[FFmpeg-user] audio artefacts after segment and transcode

Wed May 8 07:48:49 EEST 2019

Hi Ted

>> I am transcoding larger videos on a set of computers in parallel. I do this by segmenting an input file at key-frames (ffmpeg -i ... -f segment), then transcode parts using GNU parallel, then recombine parts into one output file using ffmpeg -f concat -i ...). This works well, but I had issues with audio being not in sync with videos or having audio "artefacts". I solved that by transcoding audio separately, but I would prefer the more direct solution to transcode both audio and video in one step.
>
> Probably transcoding video and audio (that’s been segmented while stream copying) in one step is more or less causing this…

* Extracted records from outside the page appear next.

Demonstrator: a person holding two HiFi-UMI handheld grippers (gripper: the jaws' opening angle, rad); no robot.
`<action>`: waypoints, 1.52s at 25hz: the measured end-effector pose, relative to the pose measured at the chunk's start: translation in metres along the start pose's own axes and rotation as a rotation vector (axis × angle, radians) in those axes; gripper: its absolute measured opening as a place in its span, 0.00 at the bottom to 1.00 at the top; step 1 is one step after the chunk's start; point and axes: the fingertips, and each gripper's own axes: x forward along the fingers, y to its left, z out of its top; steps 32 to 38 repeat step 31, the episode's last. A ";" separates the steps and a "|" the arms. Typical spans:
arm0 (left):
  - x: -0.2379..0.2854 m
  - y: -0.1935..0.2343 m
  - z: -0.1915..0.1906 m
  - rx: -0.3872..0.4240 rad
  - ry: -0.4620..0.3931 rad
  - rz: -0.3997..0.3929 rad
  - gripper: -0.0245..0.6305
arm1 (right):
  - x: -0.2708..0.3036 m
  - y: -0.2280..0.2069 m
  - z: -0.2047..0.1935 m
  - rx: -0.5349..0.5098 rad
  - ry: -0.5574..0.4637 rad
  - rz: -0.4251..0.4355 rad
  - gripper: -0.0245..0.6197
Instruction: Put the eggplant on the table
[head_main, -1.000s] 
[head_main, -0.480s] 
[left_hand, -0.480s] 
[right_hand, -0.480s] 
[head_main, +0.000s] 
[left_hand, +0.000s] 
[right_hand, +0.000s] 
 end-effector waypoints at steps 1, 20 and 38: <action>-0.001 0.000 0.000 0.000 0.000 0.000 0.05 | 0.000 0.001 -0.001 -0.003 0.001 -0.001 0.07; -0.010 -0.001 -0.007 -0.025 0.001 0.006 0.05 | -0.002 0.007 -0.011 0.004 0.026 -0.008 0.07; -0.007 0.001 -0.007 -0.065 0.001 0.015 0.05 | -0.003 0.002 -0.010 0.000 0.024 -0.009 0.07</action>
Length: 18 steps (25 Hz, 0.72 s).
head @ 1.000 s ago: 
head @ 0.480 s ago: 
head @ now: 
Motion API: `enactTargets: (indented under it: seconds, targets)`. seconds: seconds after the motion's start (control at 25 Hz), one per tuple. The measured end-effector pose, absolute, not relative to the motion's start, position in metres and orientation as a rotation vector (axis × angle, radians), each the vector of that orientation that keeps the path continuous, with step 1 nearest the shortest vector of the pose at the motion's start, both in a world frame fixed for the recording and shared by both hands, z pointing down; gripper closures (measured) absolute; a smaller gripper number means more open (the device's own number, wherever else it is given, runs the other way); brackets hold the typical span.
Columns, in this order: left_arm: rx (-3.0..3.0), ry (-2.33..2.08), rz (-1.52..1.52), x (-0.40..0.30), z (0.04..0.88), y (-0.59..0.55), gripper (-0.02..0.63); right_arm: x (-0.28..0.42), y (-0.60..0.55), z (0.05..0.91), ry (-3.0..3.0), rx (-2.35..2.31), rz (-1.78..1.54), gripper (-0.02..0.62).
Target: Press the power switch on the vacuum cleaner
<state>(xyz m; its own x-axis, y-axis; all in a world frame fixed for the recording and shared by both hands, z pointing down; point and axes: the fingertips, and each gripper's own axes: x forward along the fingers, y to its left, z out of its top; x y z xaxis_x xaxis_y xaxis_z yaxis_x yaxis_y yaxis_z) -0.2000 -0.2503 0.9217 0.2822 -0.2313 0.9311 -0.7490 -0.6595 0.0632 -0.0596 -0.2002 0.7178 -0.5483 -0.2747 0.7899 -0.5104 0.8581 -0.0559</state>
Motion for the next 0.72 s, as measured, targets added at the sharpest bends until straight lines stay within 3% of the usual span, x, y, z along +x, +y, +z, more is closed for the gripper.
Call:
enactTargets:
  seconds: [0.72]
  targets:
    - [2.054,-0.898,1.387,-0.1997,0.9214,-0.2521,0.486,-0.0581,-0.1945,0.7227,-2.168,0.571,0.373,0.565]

After some tests yesterday when I applied your suggestions, and after some tests of my own that I have conducted myself prior to my initial post. I can tell my thoughts on this:

I think that the segmentation (ffmpeg -i ... -f segment ...) itself does not change anything. The segmentation is just splitting up the input file (keeping timestamps, copying data). The problem arises afterwards when processing the parts/segments. Somehow the timestamps are getting out of sync and I have a feeling that this is because of the segmentation (to be precise: muxer and encoder do not have the whole input file, but only a part of it).

Each part video is getting demuxed, decoded, encoded and muxed again. And somewhere in this process timestamps are getting modified (either (de-)muxer or by the de- or encoder). This might be because the container or stream codec needs to have another tbn (codec timebase) or changes from a constant frame rate to a variable frame rate or because the container has another requirements on the timebase than the input container has specified.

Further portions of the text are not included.